The trouble with retail real estate
Hammerson sells a bunch of retail assets at a massive discount and cuts its dividend. This reflects a massive systemic issue that doesn’t just face landlords, nor indeed retailers. It pervades our economy across the board. A central issue at the heart of the debt crisis was the role of credit agencies. Being the arbiter of risk on behalf of the very businesses they relied upon for their revenues was a blindingly obvious conflict, bound to end in tears. That system and its conflicted relationships remains unchanged.
Exactly the same situation prevails in property. Professional valuations are made by companies wholly dependent on those property owners for their revenues. This is guaranteed to cause fundamental problems, but almost everyone is in denial. In UK retail, over the past 15 years or more we have seen online increase its share of non-food sales from zero to 30%. Over this same period, total physical selling space has actually increased, albeit more from earlier than recently. Meanwhile, online share growth may have slowed but it’s still just over 10% pa.
The key point here is that UK retail capacity growth is far outstripping our very sluggish or virtually non-existent sales growth. This is the central cause of retail distress. Chronic oversupply. The overwhelming majority of retailers have far too many stores, and most are far too big. Oversupply must mean that real estate is worth far less than it was. But this has barely impacted balance sheets.

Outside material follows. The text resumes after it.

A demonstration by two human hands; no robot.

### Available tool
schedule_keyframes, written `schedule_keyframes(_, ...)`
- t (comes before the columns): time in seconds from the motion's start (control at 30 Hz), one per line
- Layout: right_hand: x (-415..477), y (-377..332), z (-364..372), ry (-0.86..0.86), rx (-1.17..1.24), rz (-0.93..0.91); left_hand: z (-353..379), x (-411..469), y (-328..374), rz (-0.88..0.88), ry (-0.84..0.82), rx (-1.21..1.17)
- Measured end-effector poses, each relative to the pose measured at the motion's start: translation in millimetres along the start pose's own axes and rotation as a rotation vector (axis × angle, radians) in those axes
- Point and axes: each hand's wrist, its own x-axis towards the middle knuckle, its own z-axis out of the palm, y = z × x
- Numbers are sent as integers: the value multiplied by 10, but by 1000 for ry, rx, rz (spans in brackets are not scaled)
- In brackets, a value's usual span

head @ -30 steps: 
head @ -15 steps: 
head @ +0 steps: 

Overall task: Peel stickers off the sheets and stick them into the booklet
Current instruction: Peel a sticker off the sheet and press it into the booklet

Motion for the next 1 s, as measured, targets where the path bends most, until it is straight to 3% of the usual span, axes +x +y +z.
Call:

Inflated values are used to justify bank support and investment cases across the board. The traditional measure of covenant is now totally redundant but still relied upon, with what will be increasingly disastrous consequences. Landlords, banks and investors continue to use outmoded valuation methods and ignore real trading economics and the brand equity of retail businesses. All this is just beginning to catch up with the various players. It’s going to be extremely painful – denial always is.